_What this task involves_: The records that follow must be repeated verbatim, every one of them.

_Stored items_:
/---
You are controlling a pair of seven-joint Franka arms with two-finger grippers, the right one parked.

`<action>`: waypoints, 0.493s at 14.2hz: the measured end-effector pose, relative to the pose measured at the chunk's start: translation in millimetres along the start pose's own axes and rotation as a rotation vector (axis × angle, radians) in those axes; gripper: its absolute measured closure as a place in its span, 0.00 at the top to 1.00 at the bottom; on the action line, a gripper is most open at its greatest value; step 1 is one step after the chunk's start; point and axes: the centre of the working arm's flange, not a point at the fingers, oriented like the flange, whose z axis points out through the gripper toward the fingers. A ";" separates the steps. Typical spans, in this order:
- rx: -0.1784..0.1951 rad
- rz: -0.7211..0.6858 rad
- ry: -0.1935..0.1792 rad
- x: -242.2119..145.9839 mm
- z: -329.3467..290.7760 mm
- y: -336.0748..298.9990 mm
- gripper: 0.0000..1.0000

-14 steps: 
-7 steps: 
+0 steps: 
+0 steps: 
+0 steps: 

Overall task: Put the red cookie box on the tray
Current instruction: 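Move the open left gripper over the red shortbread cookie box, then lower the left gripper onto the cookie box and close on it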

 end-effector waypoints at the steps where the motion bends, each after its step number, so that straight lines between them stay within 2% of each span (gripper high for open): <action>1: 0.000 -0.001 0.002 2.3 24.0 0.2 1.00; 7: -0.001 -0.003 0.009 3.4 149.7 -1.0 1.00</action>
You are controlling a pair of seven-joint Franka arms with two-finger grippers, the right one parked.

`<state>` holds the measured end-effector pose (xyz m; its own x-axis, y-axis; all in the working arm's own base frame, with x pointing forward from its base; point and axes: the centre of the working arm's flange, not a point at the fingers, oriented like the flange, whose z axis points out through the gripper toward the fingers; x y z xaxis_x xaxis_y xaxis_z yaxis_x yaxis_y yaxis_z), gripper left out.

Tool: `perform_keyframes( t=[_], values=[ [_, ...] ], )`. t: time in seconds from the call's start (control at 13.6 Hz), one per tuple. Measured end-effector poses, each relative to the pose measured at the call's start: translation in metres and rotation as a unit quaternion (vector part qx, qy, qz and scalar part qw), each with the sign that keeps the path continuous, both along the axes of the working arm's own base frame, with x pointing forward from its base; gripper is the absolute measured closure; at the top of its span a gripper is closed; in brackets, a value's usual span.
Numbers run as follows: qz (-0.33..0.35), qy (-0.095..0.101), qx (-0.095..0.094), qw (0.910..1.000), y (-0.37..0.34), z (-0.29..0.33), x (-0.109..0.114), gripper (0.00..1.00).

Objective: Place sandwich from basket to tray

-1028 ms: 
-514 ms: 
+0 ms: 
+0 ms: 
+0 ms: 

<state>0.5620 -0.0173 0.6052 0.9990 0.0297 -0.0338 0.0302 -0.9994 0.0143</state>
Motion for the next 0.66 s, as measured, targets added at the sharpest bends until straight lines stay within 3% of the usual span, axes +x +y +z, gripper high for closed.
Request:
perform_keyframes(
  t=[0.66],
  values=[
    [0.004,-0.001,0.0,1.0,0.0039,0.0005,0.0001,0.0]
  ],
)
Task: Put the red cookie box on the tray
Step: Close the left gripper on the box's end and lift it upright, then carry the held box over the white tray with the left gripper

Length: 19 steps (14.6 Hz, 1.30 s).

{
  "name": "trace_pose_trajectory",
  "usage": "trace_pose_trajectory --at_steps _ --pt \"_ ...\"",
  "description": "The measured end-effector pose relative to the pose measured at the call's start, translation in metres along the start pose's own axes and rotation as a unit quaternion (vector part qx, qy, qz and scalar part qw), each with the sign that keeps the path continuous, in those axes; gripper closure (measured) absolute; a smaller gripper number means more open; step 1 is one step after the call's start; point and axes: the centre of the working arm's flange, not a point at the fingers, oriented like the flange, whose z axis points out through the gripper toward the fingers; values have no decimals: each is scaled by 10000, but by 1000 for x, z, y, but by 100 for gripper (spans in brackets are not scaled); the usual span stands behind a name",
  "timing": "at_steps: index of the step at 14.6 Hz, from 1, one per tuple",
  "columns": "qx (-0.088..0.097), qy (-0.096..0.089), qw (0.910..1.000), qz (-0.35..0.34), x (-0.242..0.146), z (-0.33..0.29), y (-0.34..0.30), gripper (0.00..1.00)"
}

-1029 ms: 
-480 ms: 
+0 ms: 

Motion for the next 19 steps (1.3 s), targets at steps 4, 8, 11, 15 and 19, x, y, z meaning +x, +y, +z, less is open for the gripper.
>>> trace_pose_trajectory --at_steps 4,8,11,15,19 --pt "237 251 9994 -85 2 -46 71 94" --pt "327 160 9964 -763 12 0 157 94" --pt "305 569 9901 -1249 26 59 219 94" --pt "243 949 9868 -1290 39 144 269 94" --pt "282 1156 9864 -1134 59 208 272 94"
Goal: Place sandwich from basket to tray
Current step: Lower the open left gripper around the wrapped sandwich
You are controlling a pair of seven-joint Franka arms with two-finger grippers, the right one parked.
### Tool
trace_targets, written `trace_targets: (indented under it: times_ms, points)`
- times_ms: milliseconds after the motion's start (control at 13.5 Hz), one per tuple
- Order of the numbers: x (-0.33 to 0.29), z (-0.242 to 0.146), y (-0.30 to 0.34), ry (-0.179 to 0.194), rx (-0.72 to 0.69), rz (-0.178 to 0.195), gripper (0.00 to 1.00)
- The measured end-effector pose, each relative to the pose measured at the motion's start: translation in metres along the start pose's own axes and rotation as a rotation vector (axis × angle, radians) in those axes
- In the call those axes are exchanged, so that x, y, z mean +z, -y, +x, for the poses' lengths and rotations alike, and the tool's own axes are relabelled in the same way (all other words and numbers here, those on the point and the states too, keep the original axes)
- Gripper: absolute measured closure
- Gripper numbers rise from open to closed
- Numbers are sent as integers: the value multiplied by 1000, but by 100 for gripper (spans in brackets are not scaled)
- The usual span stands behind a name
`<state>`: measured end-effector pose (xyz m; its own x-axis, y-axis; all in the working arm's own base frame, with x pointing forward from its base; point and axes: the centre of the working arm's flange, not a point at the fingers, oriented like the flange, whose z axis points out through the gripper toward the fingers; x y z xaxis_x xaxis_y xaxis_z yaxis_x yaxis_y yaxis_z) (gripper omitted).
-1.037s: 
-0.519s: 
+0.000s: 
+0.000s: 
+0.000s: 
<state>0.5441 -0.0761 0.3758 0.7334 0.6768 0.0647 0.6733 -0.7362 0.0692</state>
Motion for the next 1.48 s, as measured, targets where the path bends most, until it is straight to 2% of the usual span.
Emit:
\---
_Answer for this exercise_:
You are controlling a pair of seven-joint Franka arms with two-finger grippers, the right one parked.

`<action>`: waypoints, 0.493s at 14.2hz: the measured end-effector pose, relative to the pose measured at the chunk's start: translation in millimetres along the start pose's own axes and rotation as a rotation vector (axis × angle, radians) in those axes; gripper: its absolute measured closure as a place in its span, 0.00 at the top to 1.00 at the bottom; on the action line, a gripper is most open at its greatest value; step 1 is one step after the chunk's start; point and axes: the centre of the working arm's flange, not a point at the fingers, oriented like the flange, whose z axis points out through the gripper toward the fingers. A ";" separates the steps. Typical spans, in this order:
- rx: -0.1784..0.1951 rad
- rz: -0.7211..0.6858 rad
- ry: -0.1935..0.1792 rad
- x: -242.2119..145.9839 mm
- z: -329.3467..290.7760 mm
- y: -336.0748..298.9990 mm
- gripper: 0.0000..1.0000

-14 steps: 
-7 steps: 
+0 steps: 
+0 steps: 
+0 steps: 

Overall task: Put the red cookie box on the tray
Current instruction: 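Move the open left gripper over the red shortbread cookie box, then lower the left gripper onto the cookie box and close on it
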
 end-effector waypoints at the steps where the motion bends, each after its step number, so that straight lines between them stay within 2% of each span (gripper high for open): <action>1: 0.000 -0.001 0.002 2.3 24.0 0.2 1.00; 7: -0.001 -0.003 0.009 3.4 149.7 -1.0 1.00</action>
You are controlling a pair of seven-joint Franka arms with two-finger grippers, the right one parked.

`<state>` holds the measured end-effector pose (xyz m; its own x-axis, y-axis; all in the working arm's own base frame, with x pointing forward from its base; point and axes: the centre of the working arm's flange, not a point at the fingers, oriented like the flange, whose z axis points out through the gripper toward the fingers; x y z xaxis_x xaxis_y xaxis_z yaxis_x yaxis_y yaxis_z), gripper left out.

Tool: `perform_keyframes( t=[_], values=[ [_, ...] ], )`. t: time in seconds from the call's start (control at 13.6 Hz), one per tuple. Measured end-effector poses, each relative to the pose measured at the call's start: translation in metres and rotation as a unit quaternion (vector part qx, qy, qz and scalar part qw), each with the sign that keeps the path continuous, both along the axes of the working arm's own base frame, with x pointing forward from its base; gripper is the absolute measured closure; at the top of its span a gripper is closed; in brackets, a value's usual span.
Numbers run as follows: qz (-0.33..0.35), qy (-0.095..0.101), qx (-0.095..0.094), qw (0.910..1.000), y (-0.37..0.34), z (-0.29..0.33), x (-0.109..0.114), gripper (0.00..1.00).

Objective: Place sandwich from basket to tray

-1028 ms: 
-514 ms: 
+0 ms: 
+0 ms: 
+0 ms: 

<state>0.5620 -0.0173 0.6052 0.9990 0.0297 -0.0338 0.0302 -0.9994 0.0143</state>
Motion for the next 0.66 s, as measured, targets added at the sharpest bends until straight lines stay within 3% of the usual span, axes +x +y +z, gripper high for closed.
Request:
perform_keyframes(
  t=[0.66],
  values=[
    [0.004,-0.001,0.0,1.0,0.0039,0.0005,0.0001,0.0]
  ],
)
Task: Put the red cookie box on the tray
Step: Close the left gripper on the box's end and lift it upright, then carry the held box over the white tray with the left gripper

Length: 19 steps (14.6 Hz, 1.30 s).

{
  "name": "trace_pose_trajectory",
  "usage": "trace_pose_trajectory --at_steps _ --pt \"_ ...\"",
  "description": "The measured end-effector pose relative to the pose measured at the call's start, translation in metres along the start pose's own axes and rotation as a unit quaternion (vector part qx, qy, qz and scalar part qw), each with the sign that keeps the path continuous, in those axes; gripper closure (measured) absolute; a smaller gripper number means more open; step 1 is one step after the call's start; point and axes: the centre of the working arm's flange, not a point at the fingers, oriented like the flange, whose z axis points out through the gripper toward the fingers; values have no decimals: each is scaled by 10000, but by 1000 for x, z, y, but by 100 for gripper (spans in brackets are not scaled); the usual span stands behind a name",
  "timing": "at_steps: index of the step at 14.6 Hz, from 1, one per tuple",
  "columns": "qx (-0.088..0.097), qy (-0.096..0.089), qw (0.910..1.000), qz (-0.35..0.34), x (-0.242..0.146), z (-0.33..0.29), y (-0.34..0.30), gripper (0.00..1.00)"
}

-1029 ms: 
-480 ms: 
+0 ms: 

Motion for the next 19 steps (1.3 s), targets at steps 4, 8, 11, 15 and 19, x, y, z meaning +x, +y, +z, less is open for the gripper.
>>> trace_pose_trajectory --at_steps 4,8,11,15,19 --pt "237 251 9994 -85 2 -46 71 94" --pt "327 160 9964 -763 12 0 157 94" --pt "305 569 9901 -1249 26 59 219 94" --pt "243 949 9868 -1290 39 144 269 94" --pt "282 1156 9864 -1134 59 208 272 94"
Goal: Place sandwich from basket to tray
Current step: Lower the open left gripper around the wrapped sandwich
You are controlling a pair of seven-joint Franka arms with two-finger grippers, the right one parked.
### Tool
trace_targets, written `trace_targets: (indented under it: times_ms, points)`
- times_ms: milliseconds after the motion's start (control at 13.5 Hz), one per tuple
- Order of the numbers: x (-0.33 to 0.29), z (-0.242 to 0.146), y (-0.30 to 0.34), ry (-0.179 to 0.194), rx (-0.72 to 0.69), rz (-0.178 to 0.195), gripper (0.00 to 1.00)
- The measured end-effector pose, each relative to the pose measured at the motion's start: translation in metres along the start pose's own axes and rotation as a rotation vector (axis × angle, radians) in those axes
- In the call those axes are exchanged, so that x, y, z mean +z, -y, +x, for the poses' lengths and rotations alike, and the tool's own axes are relabelled in the same way (all other words and numbers here, those on the point and the states too, keep the original axes)
- Gripper: absolute measured closure
- Gripper numbers rise from open to closed
- Numbers are sent as integers: the value multiplied by 1000, but by 100 for gripper (spans in brackets are not scaled)
- The usual span stands behind a name
`<state>`: measured end-effector pose (xyz m; its own x-axis, y-axis; all in the working arm's own base frame, with x pointing forward from its base; point and axes: the centre of the working arm's flange, not a point at the fingers, oriented like the flange, whose z axis points out through the gripper toward the fingers; x y z xaxis_x xaxis_y xaxis_z yaxis_x yaxis_y yaxis_z) (gripper omitted).
-1.037s: 
-0.519s: 
+0.000s: 
+0.000s: 
+0.000s: 
<state>0.5441 -0.0761 0.3758 0.7334 0.6768 0.0647 0.6733 -0.7362 0.0692</state>
Motion for the next 1.48 s, as measured, targets where the path bends most, until it is straight to 2% of the usual span.
Emit:

This finishes the output for the exercise.